Sennonché, i suoi veri sentimenti li raccontò un ventennio più tardi, in una dolceamara autobiografia di genio incompreso che intitolò Le Nouveau Robinson ou l’Artiste livré à lui- même. Leggiamo: “Sentii un colpo al cuore, nel sangue, fin nel midollo delle ossa. Soffocai lo choc più brutale che avessi mai provato e cercai di mantenere un contegno, ma non ero più lo stesso uomo, tutto era cambiato attorno a me, gli oggetti, i suoni erano confusi. Da allora non mi occupai più di fotografia”.
Linda Fregni Nagler, la ricercatrice italiana che ha scavato negli archivi degli eredi Florence, curatrice della mostra di Monaco, è intenerita dalla delusione bruciante di quel bizzarro esiliato geniale, che descrive così: “Un uomo incastrato fra illuminismo e romanticismo, ambizioso, frustrato, brillante, malinconico, isolato ma capace di annusare, anche dal suo angolo di mondo, l’aria del suo tempo”.
Sull’autenticità della sua scoperta così isolata, di cui esistono poche prove materiali, gli storici, dicevamo, hanno seminato dubbi forse un po’ eurocentrici.

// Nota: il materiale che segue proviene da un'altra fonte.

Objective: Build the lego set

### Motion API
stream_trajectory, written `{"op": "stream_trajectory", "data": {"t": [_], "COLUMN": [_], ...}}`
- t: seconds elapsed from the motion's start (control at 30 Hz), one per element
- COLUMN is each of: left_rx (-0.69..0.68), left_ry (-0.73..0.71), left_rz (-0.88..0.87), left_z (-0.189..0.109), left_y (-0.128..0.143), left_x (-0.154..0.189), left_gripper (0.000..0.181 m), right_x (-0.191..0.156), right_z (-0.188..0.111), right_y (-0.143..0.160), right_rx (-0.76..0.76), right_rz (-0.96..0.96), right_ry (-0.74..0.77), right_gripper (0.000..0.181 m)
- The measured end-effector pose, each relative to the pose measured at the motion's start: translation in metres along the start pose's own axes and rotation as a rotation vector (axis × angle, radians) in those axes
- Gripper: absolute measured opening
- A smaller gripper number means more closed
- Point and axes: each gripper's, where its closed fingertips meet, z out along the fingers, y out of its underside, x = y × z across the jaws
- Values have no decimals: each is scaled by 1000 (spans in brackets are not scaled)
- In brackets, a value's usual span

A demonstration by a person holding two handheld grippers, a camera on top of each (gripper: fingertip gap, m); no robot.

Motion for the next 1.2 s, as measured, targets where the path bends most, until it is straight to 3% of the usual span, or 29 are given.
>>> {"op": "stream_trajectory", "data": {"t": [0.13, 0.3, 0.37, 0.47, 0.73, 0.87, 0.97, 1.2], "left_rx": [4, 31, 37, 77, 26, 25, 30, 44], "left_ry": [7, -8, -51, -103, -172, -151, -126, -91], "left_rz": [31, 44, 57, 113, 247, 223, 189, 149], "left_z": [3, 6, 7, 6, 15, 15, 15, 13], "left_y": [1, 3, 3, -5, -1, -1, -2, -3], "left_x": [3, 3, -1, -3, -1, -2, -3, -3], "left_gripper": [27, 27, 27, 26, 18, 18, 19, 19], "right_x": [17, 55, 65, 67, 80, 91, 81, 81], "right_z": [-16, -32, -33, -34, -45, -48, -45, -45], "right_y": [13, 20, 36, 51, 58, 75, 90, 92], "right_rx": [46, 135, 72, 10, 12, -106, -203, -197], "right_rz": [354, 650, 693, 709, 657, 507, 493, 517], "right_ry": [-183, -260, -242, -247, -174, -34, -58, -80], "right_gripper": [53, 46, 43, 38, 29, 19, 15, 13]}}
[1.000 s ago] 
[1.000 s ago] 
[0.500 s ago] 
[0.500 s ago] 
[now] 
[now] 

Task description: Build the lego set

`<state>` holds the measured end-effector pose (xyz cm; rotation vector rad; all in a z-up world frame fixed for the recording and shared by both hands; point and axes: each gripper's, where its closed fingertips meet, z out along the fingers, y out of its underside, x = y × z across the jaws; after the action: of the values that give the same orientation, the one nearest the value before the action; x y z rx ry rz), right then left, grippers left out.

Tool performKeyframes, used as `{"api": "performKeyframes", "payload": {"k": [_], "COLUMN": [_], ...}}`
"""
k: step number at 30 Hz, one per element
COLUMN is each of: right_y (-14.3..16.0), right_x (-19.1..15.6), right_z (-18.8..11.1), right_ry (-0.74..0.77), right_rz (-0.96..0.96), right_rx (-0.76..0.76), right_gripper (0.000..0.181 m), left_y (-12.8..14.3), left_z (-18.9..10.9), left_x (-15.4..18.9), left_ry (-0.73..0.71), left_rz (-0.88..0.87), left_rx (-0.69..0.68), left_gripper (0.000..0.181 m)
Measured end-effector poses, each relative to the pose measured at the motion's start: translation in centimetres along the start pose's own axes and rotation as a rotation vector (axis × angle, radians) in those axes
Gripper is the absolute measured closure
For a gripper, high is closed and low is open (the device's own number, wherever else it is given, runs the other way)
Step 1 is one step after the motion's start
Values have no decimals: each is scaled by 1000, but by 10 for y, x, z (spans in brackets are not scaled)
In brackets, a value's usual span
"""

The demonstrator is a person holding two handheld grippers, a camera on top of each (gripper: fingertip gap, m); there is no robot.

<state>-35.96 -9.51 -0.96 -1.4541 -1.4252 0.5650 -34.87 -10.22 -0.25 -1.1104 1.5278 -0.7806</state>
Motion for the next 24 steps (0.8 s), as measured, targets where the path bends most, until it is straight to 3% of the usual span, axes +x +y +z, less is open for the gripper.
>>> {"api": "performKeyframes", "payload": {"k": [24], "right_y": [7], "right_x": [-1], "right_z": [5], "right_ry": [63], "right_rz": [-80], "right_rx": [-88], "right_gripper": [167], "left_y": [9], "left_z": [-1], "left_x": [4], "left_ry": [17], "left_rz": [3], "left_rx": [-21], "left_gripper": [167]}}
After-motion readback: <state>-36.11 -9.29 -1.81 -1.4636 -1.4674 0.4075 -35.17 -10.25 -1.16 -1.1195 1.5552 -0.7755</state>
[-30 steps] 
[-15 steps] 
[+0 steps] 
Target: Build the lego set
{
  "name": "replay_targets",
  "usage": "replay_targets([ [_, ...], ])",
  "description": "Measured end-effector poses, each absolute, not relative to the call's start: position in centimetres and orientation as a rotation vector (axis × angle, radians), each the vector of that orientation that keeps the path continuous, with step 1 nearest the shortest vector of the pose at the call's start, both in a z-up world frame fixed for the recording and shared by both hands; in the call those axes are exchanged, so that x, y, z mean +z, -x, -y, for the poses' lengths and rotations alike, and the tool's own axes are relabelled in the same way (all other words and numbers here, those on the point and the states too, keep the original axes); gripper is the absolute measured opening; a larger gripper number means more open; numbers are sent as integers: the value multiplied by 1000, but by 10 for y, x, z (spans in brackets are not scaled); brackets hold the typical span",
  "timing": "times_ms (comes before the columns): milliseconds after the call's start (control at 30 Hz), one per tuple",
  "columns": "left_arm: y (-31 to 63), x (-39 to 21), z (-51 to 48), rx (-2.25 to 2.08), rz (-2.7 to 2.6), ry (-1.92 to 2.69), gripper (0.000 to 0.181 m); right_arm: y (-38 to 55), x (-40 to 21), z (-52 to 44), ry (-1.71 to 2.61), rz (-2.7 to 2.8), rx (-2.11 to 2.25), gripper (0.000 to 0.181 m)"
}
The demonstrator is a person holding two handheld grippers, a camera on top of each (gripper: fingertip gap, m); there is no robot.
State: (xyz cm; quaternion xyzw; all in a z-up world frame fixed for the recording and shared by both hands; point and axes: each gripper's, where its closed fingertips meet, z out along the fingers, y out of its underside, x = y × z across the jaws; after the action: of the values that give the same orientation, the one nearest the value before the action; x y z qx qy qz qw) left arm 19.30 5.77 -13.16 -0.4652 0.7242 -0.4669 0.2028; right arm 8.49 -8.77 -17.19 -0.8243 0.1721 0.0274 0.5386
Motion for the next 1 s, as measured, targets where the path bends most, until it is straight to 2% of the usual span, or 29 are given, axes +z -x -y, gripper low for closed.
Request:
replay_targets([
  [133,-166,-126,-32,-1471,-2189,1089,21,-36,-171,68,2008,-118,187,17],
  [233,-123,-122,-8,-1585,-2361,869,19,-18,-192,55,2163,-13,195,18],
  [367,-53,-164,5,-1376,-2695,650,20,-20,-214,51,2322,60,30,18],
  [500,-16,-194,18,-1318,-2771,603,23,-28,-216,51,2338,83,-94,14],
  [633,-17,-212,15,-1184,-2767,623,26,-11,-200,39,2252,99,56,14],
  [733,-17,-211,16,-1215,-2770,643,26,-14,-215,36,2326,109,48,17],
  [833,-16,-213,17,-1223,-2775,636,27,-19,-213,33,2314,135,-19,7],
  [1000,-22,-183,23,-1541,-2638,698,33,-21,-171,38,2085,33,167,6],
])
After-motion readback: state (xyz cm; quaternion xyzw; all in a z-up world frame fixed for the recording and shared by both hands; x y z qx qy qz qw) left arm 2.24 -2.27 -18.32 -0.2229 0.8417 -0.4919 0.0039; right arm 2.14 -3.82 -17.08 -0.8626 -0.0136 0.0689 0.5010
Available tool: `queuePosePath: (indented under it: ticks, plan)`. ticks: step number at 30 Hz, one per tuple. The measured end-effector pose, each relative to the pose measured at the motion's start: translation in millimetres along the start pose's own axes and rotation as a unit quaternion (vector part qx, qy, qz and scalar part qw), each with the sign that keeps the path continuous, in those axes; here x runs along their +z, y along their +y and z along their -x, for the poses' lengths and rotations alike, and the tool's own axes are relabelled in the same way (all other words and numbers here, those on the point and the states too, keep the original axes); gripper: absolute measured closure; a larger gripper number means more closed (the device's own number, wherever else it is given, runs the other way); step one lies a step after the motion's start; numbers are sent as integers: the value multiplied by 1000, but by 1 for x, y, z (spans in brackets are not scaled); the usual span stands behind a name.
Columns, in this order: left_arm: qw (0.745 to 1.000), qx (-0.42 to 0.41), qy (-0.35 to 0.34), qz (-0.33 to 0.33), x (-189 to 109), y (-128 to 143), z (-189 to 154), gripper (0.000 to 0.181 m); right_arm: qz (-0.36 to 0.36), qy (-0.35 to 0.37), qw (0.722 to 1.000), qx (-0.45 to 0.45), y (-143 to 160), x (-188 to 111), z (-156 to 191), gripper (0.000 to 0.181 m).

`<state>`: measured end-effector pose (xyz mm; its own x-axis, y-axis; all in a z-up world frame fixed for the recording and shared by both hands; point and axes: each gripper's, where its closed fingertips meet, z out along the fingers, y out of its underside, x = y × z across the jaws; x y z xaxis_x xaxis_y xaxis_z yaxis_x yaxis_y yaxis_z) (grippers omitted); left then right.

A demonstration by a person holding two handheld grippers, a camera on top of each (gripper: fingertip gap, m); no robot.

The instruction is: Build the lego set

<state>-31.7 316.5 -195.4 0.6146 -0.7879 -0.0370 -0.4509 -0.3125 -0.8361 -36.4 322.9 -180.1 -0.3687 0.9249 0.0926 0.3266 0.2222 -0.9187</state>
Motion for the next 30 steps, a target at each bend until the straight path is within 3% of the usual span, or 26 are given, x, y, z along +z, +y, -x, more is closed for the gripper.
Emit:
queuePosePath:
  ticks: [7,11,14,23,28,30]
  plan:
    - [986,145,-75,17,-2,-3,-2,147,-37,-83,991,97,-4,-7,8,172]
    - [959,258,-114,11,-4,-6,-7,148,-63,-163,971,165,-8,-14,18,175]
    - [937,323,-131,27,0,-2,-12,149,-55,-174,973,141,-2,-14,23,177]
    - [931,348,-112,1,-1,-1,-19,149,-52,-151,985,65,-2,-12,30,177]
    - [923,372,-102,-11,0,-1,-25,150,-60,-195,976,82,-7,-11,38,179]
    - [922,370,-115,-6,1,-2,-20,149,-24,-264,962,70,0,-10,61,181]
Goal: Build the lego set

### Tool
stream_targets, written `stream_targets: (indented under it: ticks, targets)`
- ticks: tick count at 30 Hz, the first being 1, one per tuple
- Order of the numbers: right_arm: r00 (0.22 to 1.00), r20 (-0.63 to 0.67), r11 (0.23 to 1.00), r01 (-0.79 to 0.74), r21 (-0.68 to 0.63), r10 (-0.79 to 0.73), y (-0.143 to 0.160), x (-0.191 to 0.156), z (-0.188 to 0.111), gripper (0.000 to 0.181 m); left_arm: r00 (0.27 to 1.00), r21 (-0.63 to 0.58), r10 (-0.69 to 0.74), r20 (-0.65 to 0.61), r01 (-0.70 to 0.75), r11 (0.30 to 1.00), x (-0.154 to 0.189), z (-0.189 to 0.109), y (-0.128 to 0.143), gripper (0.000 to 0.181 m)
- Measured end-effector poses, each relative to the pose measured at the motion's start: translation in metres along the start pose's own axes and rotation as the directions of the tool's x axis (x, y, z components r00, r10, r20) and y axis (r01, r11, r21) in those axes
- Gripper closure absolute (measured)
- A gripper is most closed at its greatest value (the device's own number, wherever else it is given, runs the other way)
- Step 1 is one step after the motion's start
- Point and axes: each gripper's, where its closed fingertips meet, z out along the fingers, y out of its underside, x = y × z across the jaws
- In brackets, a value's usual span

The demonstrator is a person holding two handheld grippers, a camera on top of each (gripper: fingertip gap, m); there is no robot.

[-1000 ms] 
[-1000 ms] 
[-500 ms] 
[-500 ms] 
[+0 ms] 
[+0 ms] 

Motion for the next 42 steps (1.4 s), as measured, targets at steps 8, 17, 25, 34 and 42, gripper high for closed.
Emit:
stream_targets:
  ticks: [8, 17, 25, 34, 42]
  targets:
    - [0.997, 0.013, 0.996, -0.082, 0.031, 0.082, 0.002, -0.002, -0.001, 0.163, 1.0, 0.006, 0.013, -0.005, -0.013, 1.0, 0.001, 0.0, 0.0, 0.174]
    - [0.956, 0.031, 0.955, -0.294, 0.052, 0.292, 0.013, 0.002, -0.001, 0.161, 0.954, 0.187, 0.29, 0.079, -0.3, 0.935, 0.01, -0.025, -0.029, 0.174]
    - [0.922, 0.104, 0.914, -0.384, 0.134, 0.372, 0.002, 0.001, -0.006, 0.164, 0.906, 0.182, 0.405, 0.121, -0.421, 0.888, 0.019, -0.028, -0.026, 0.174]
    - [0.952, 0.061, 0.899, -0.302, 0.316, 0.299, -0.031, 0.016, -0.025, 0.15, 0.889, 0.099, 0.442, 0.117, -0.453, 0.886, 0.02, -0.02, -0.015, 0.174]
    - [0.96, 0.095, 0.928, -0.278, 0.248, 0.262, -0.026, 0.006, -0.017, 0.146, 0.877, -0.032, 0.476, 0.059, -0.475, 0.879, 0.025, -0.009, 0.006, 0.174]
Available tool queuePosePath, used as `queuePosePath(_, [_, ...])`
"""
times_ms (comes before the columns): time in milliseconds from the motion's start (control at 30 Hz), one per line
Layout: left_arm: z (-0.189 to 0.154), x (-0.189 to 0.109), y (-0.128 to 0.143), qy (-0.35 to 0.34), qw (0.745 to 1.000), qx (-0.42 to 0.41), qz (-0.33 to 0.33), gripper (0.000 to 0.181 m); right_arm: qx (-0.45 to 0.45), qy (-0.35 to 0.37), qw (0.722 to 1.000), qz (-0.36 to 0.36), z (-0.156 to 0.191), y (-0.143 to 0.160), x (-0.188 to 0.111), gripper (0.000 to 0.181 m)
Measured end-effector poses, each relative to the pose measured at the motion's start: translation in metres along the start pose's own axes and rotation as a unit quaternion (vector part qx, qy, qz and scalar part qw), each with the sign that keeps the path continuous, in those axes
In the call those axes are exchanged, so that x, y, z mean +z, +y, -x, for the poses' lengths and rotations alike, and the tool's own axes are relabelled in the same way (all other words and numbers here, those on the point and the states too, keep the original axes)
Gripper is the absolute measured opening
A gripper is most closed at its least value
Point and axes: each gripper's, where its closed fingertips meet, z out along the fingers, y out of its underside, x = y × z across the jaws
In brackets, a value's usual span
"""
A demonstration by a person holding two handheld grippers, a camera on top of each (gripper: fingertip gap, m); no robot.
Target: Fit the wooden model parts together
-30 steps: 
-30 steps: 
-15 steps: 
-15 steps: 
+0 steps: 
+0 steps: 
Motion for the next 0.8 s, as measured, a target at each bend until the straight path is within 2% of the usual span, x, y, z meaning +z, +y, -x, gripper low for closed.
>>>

Ma perché il buon Hercule avrebbe dovuto mentire?
Non ricavò nulla dalla rivendicazione, nella vita si dedicò ad altri studi soddisfacenti: l’architettura tropicale, il canto degli uccelli, la struttura delle nuvole.
Salutiamo invece il ritorno di questo Robinson della camera oscura, prova vivente del fatto che la fotografia voleva a tutti i costi essere inventata, che il “bruciante desiderio” dell’immagine meccanica lo era così tanto da infiammare il cuore di un Fitzcarraldo disperso dall’altra parte del mondo.